O deus some dentro da casa e me deixa sozinha com meu companheiro que nem se movia. Me aproximo dele e encosto a cabeça em seu peito para ouvir seu coração, os batimentos incrivelmente lentos, nem parecia que estava batendo, mas até onde eu sabia isso era comum pra ele. Minhas lágrimas tinham molhado o meu rosto e o de Killian, eu o enxugo com as mãos e continuo a falar.

— Você tem que acordar, Killian, temos que sair daqui.

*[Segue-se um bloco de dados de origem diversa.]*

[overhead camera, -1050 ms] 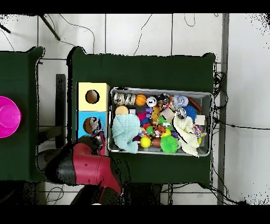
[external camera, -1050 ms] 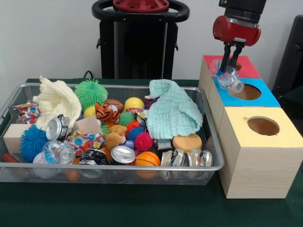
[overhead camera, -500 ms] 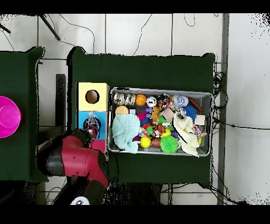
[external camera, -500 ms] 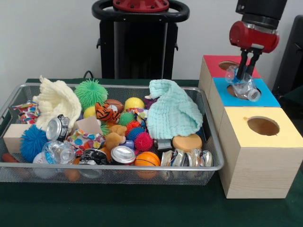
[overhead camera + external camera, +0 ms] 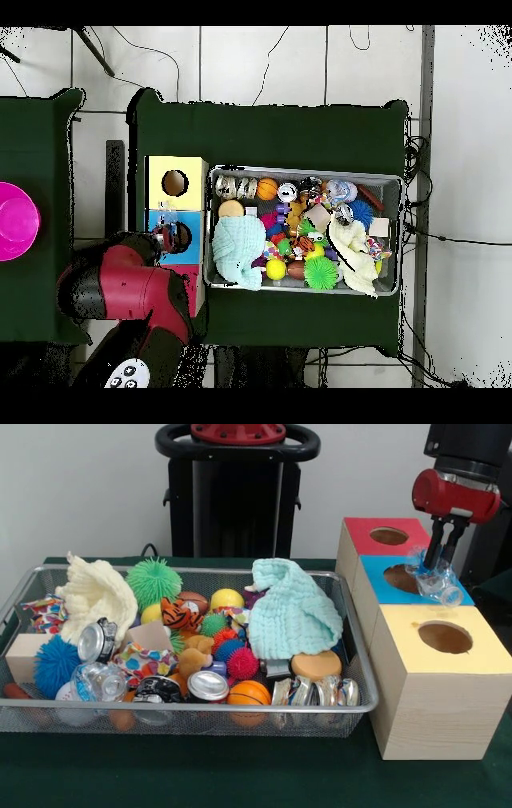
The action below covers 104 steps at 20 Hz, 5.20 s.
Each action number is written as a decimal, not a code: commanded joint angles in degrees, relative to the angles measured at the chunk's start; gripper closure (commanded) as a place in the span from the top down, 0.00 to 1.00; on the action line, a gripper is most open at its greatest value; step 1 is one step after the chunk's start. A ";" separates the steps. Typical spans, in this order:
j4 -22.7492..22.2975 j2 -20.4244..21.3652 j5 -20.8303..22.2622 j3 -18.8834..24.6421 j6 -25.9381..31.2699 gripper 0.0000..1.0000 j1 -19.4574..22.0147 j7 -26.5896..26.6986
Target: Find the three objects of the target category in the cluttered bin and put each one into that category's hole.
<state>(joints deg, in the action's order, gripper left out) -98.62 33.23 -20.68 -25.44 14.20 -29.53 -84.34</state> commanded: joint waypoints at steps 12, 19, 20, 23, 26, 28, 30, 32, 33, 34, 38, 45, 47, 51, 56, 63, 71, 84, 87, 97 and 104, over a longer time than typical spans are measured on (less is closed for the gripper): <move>-4.86 -2.38 3.04 5.34 -8.07 0.00 4.28 -11.83; -7.90 0.09 4.06 5.87 -8.69 0.00 5.02 -10.66; -8.38 0.58 4.13 6.16 -8.75 0.00 5.22 -10.51; -9.78 1.89 4.30 7.11 -9.28 0.00 5.62 -10.33; -10.66 2.40 4.03 7.33 -9.37 0.00 5.24 -10.91; -11.53 2.78 3.60 8.25 -9.18 0.00 5.34 -11.54; -11.65 2.86 2.88 7.94 -7.18 0.00 4.35 -12.03; -12.29 3.20 2.24 8.57 -6.03 0.00 4.12 -12.46; -12.44 3.14 2.23 8.94 -6.25 0.00 4.16 -12.46; -12.66 2.91 2.14 8.87 -6.80 0.00 3.79 -12.77; -11.36 0.50 1.04 8.81 -8.57 0.00 2.98 -14.00; -9.21 -1.79 -1.10 8.78 -9.12 0.00 1.51 -15.65; -9.08 -1.99 -1.45 8.65 -8.73 0.00 1.36 -15.70; -9.61 -2.47 -1.52 9.07 -9.22 0.00 1.68 -15.67; -10.47 -2.57 -1.26 9.28 -10.69 0.00 1.55 -16.01; -10.48 -3.72 -0.69 9.52 -13.50 0.00 1.88 -16.07; -10.15 -6.97 0.10 10.69 -18.27 0.00 2.99 -16.35; -6.59 -18.07 2.26 9.55 -28.99 0.00 4.75 -15.89; -6.17 -19.55 2.94 9.51 -31.18 0.00 5.31 -15.56; -7.03 -16.26 2.96 11.20 -26.12 0.00 6.48 -15.15; -7.99 -15.50 -0.19 8.98 -21.40 0.00 4.62 -15.52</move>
<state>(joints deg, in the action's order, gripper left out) -107.55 27.56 -17.86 -21.47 -7.11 -28.53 -85.72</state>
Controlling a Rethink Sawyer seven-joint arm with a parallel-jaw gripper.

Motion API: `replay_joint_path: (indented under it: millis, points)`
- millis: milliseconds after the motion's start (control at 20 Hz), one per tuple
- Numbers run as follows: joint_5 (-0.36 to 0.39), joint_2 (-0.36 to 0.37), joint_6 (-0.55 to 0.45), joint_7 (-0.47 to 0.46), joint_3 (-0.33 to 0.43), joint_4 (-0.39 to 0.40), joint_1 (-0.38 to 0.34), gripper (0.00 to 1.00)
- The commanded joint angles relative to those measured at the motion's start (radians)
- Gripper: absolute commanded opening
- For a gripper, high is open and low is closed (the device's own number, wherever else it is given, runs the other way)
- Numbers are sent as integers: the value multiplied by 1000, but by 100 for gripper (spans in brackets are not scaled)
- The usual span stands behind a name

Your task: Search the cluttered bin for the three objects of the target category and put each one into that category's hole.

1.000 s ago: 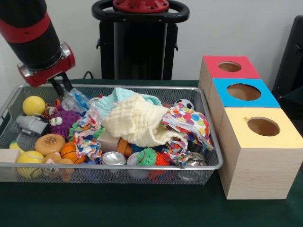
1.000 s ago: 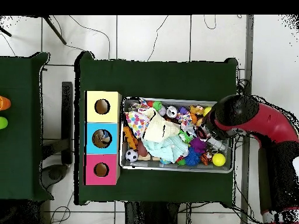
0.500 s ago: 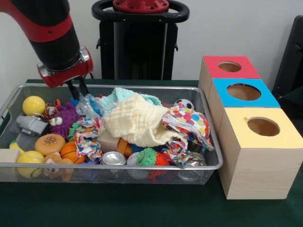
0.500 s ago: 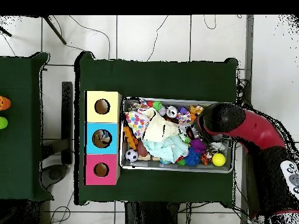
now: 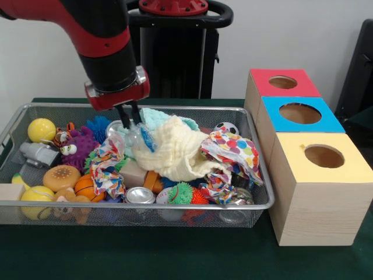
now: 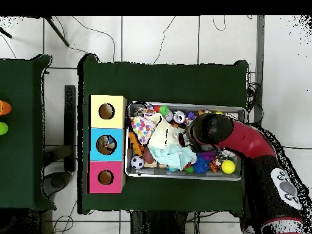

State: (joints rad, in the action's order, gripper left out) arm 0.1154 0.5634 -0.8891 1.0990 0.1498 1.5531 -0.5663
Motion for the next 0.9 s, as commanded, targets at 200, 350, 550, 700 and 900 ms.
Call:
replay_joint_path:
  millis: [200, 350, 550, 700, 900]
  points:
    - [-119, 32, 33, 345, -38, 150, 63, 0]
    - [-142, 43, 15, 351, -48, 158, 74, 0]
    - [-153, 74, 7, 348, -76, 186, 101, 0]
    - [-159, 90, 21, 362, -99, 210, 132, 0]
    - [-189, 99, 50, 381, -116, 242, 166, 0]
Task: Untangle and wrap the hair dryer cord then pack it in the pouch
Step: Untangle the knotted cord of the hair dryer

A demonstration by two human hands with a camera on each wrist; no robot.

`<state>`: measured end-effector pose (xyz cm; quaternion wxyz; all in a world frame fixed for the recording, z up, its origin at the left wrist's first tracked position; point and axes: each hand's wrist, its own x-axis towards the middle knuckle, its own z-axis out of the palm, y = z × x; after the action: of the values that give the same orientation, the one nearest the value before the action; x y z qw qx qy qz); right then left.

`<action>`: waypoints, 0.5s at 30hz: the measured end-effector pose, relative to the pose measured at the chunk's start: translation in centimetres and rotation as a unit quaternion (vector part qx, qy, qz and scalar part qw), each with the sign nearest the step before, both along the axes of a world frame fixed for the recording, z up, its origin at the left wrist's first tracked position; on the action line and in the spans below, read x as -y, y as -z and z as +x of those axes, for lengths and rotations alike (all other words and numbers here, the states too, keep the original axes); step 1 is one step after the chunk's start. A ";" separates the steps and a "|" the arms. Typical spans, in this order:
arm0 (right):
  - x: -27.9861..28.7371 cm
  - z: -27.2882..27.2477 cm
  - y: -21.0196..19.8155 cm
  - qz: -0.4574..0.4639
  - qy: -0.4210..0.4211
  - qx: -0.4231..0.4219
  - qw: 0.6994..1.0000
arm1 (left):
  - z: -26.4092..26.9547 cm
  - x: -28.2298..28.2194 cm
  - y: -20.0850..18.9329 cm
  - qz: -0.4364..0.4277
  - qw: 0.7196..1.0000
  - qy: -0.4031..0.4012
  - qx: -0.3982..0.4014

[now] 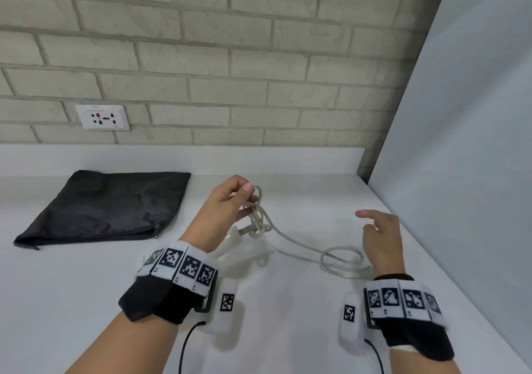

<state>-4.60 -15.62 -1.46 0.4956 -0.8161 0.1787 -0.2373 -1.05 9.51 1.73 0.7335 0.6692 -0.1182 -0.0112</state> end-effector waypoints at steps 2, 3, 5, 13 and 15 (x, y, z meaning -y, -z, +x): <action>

Não sei dizer há quanto tempo estamos aqui, só sei que estava abraçando meu companheiro após a bruxa me soltar e no segundo seguinte eu estava aqui com aquele monstro. Killian surgiu desacordado no chão minutos depois que cheguei. O clima era quente e tropical nessa dimensão maluca, mas isso não ia ajudar seu corte a melhorar. Eu continuo fazendo pressão até que tenho uma ideia e procuro algo para transformar. Vejo uma pedrinha solta no chão de azulejo branco e uso minha magia para modificar o objeto. Consigo fazer alguns cubinhos de gelo e rasgo um pedaço da saia do meu vestido. Enrolo o gelo no tecido fino e coloco sobre o ferimento. Minha magia era patética em comparação com a dele. Quando Killian acordasse ele poderia abrir um portal para nos levar dali. Não sabia quanto tempo isso levaria, mas eu ficaria aqui com ele.

Meu companheiro continuou pálido e imóvel, e eu continuei acariciando seu rosto. Sabia que ele voltaria. Tiordan não o traria aqui pra deixá-lo morrer, ele mesmo havia dito. Mas ao mesmo tempo estou preocupada com o que o deus vai tentar fazer dessa vez. E falando nele, o deus retorna com o semblante relaxado.

— Por que não pode simplesmente nos deixar em paz? — estou com tanto ódio que seria capaz de tentar matá-lo com as próprias mãos se não fossem as circunstâncias — Não fizemos nada pra você, você causou isso tudo sozinho.

O deus me dá um sorriso cínico, como se eu tivesse acabado de dizer algo muito engraçado.

— Sabe Alana, até mesmo os mais selvagens dos crocodilos tem personalidade. Dentre os machos tem duas que se destacam: Aqueles mais pacíficos que evitam conflito a todo custo e os valentões que vivem para desafiar e dominar, e esses são sempre os maiores e mais agressivos. Veja bem, Killian estava dominado sob o meu poder, e mesmo longe em uma dimensão onde eu não poderia alcança-lo ele ainda obedecia meus comandos, portanto meu poder estava a salvo com ele... Isso até você aparecer.